I was looking forward to the product placement episode that I had been warned about in a review. If you have not heard of GODIVA CAKES you will certainly know about them at the end of this film. And Poirot does utter the immortal lines ‘I lerve theese leetle cecks.’ It is a startlingly stand-alone line. It’s not even as if he says, ‘The knife is hidden in these leetle cecks.’ or ‘Theese leetle cecks are filled with arsenic.’ No, it is apropos of nothing that he lerves them. I wonder how much money Godiva paid for the privilege of having Poirot utter this line. And I wonder if the  cecks will follow Poirot to the Nile. I worry the chocolate might melt in all that heat. Mind you, I worry that Branagh’s moustache might get a bit bedraggled as well. At the end of the film Poirot is summoned to Egypt so we know that’s where he’s heading next. I think Ken will look very nice in the linen suit and the panama which he is probably being measured for as I type.

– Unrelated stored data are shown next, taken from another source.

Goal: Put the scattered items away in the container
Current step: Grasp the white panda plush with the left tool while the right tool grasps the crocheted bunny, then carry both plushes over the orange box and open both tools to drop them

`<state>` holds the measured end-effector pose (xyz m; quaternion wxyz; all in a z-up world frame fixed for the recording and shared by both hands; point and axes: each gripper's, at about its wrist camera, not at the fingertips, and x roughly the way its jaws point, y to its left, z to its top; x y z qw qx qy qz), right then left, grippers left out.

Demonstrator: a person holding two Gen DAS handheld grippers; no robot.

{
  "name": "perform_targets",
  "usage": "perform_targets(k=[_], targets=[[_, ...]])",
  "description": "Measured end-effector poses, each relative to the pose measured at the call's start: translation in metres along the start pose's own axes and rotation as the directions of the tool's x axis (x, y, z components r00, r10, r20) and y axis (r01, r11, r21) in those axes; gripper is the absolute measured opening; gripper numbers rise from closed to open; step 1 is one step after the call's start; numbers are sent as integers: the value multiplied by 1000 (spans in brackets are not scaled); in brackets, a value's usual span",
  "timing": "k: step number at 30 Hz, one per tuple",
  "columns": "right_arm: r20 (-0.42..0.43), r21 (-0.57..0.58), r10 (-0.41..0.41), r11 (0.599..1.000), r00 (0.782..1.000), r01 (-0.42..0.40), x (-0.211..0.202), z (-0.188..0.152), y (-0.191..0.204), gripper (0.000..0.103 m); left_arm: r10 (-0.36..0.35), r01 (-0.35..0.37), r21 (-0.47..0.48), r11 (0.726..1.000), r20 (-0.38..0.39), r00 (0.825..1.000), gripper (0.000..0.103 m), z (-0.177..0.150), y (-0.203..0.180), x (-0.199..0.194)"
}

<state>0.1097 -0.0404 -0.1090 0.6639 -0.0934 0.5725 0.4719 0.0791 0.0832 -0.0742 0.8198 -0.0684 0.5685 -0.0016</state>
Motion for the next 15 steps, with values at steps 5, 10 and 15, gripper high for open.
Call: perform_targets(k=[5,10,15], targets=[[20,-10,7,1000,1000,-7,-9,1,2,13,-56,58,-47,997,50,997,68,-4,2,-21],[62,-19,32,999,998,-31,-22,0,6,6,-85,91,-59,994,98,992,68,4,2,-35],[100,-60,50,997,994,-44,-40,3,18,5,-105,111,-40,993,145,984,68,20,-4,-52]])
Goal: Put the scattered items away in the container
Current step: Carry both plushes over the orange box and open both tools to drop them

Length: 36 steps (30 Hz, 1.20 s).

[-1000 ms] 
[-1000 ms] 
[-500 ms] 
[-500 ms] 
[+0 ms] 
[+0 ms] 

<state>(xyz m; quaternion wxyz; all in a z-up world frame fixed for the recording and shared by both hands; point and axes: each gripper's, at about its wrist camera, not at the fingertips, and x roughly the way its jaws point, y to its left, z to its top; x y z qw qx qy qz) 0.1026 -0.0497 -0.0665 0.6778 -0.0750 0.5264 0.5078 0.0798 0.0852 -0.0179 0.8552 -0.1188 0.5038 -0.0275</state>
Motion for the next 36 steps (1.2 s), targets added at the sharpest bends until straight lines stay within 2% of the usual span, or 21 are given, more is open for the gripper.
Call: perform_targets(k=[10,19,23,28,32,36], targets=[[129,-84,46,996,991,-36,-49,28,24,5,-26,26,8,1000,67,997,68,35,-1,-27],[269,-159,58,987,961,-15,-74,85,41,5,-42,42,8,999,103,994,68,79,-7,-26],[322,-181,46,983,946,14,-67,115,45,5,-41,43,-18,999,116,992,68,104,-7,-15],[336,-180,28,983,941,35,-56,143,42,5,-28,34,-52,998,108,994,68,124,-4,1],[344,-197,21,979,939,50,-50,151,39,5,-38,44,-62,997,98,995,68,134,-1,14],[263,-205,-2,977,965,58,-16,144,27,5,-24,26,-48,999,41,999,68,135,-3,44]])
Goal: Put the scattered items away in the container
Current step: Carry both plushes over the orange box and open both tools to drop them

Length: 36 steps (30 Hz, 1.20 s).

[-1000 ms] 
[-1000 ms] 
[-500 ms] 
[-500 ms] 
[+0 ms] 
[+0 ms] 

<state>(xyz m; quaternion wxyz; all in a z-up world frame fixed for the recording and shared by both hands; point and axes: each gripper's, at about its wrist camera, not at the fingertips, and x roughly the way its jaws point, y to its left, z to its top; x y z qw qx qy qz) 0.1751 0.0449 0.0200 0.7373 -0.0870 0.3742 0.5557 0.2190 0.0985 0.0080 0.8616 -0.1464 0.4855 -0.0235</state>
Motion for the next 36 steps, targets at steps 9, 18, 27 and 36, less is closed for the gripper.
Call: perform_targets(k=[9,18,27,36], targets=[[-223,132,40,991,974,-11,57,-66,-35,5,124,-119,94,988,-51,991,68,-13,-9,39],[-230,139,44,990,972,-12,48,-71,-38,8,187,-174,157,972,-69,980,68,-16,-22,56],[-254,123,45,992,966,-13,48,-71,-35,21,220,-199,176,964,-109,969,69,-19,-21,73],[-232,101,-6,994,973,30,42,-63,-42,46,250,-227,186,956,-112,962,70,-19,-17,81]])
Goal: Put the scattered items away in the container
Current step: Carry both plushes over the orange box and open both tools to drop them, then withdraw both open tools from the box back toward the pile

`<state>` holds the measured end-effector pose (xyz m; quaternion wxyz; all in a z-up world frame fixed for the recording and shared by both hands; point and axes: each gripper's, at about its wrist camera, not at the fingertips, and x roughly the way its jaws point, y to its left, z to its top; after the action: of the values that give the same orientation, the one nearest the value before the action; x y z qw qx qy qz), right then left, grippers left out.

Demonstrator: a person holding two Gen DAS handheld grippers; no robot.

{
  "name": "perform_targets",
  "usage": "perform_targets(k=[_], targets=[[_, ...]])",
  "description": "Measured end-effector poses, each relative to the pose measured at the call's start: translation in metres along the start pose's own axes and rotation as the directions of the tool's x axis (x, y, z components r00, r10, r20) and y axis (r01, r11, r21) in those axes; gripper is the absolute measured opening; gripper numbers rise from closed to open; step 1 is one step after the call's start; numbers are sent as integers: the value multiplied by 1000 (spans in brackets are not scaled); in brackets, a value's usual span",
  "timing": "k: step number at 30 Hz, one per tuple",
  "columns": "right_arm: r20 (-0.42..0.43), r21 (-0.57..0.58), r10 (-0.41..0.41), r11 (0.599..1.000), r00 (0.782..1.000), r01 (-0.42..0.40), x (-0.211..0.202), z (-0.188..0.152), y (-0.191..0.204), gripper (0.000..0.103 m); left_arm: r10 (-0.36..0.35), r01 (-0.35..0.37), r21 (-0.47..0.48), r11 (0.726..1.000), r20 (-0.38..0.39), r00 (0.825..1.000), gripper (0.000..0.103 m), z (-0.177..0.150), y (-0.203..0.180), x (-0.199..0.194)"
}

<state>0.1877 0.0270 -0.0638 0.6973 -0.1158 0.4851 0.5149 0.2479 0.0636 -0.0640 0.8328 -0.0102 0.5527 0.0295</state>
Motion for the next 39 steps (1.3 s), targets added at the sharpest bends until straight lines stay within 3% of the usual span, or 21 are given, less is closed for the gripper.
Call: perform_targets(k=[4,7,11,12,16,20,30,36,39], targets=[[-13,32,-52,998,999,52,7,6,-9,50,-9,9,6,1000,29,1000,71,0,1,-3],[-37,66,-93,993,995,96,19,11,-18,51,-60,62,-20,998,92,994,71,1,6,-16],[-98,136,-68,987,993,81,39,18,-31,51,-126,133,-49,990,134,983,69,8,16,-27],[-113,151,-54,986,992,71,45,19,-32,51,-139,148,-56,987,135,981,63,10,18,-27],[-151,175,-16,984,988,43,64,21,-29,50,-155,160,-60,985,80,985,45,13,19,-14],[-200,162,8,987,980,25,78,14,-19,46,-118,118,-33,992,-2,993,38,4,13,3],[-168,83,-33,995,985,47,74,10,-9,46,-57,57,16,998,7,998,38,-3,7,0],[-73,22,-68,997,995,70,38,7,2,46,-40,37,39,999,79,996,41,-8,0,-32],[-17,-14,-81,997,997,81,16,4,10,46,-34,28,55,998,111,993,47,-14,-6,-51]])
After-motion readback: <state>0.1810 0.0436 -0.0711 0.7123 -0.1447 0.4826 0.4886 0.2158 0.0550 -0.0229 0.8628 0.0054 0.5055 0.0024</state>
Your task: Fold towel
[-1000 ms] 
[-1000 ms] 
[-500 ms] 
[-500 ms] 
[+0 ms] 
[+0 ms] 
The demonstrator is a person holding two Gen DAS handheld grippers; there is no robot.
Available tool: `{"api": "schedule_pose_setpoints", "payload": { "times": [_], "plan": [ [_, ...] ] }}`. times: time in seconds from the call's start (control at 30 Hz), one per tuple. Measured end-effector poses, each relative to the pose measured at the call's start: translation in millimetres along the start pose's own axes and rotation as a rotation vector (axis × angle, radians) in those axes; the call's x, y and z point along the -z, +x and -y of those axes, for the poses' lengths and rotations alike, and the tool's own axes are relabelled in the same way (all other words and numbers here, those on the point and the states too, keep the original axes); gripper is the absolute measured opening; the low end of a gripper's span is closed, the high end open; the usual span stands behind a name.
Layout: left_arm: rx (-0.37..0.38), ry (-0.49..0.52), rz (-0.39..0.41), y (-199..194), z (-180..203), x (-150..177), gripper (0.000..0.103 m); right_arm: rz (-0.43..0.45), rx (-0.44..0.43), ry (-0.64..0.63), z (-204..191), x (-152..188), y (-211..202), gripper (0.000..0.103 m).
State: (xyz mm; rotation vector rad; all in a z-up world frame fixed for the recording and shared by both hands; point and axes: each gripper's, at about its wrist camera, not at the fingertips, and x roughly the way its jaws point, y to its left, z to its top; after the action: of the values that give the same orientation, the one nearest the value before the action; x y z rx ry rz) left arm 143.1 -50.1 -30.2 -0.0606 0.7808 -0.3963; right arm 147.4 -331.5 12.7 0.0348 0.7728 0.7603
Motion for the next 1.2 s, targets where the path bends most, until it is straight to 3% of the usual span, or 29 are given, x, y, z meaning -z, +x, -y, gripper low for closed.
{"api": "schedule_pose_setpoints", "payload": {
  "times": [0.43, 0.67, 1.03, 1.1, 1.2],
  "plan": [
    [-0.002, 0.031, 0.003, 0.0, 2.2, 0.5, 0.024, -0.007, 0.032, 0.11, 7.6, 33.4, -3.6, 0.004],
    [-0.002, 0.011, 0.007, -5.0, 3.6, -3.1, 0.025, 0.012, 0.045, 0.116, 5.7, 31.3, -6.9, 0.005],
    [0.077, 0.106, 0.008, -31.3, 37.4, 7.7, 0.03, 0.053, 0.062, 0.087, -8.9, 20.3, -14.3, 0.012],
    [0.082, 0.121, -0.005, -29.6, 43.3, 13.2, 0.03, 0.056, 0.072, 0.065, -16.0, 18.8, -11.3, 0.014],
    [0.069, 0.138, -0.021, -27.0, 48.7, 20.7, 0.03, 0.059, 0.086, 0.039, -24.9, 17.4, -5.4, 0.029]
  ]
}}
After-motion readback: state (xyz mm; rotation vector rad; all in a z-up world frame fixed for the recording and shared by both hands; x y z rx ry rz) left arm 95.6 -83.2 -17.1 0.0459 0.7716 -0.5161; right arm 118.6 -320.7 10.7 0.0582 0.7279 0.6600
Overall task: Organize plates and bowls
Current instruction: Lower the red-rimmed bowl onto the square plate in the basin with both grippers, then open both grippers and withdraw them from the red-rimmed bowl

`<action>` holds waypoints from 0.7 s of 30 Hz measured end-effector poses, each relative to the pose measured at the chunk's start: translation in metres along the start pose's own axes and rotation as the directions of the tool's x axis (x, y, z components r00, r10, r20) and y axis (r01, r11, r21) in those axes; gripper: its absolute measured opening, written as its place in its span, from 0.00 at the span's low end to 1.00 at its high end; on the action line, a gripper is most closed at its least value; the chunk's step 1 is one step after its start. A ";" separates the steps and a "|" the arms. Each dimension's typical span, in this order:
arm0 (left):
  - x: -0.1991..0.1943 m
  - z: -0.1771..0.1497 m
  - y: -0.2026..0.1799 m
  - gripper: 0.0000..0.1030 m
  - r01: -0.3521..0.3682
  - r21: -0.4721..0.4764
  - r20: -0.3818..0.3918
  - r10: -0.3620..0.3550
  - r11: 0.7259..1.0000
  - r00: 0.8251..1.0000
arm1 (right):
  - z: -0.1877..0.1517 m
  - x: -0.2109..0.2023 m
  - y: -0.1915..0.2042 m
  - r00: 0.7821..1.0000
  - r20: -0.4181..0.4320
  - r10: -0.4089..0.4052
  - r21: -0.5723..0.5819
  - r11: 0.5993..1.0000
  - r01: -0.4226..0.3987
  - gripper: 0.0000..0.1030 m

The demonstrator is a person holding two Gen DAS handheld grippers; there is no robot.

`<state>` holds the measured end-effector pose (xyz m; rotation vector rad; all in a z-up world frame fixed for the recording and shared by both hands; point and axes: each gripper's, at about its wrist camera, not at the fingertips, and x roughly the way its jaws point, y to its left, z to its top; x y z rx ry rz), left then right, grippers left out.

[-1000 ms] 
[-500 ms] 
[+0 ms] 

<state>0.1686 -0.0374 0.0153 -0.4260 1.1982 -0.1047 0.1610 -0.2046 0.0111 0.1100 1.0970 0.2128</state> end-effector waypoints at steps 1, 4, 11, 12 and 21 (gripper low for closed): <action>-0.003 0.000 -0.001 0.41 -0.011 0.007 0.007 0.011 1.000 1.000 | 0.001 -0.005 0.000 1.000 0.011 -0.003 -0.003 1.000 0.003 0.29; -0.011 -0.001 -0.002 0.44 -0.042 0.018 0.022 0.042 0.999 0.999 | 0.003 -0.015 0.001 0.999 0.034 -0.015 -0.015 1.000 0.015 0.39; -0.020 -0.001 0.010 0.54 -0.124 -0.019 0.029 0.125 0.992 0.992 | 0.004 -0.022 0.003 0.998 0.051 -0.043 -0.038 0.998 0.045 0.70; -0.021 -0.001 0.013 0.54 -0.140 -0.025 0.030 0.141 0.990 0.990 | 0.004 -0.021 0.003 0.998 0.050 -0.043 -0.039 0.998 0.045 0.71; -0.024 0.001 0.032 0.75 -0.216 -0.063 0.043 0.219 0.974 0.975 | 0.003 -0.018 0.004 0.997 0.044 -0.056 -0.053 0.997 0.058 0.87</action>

Would I recommend it?  Well, I think your enjoyment will depend on two things. First your view of Kenneth Branagh, who is in my opinion a bit of a marmite actor. If you don’t mind lots of close ups of his big, angsty blue eyes, you’ll be fine, if not, it’ll be a long couple of hours. Second, if you’re someone who knows Agatha Christie’s writing very well and wants a film that reflects that, the depiction of Poirot may well infuriate you. Probably best to give this a miss and seeks out the DVD of David Suchet’s version or Albert Finney’s, both of whom are much closer to the original.

MoustachesFinally, if you would also like to experiment with your own moustaches here is a lovely box of moustaches I spied in Paperchase. You can get to choose between six moustache styles: traditional gent, cowboy, rusty brush, Italian plumber, oil baron and Abra-Kadabra! (I know, I know but I’m only writing down what’s on the packet). Poirot’s incidentally is closest to traditional gent. This being my own product placement. Paperchase, darling, if you happen to be reading, I’m a writer so how about notebooks for life. Oh, and pens I could do with some pens as well, especially those fancy ones you lock in the glass cabinets. Waiting to hear from you. Thanking  you ever so, as Marilyn might once have said.

Have you seen the film? What did you think of it and Branagh as Poirot?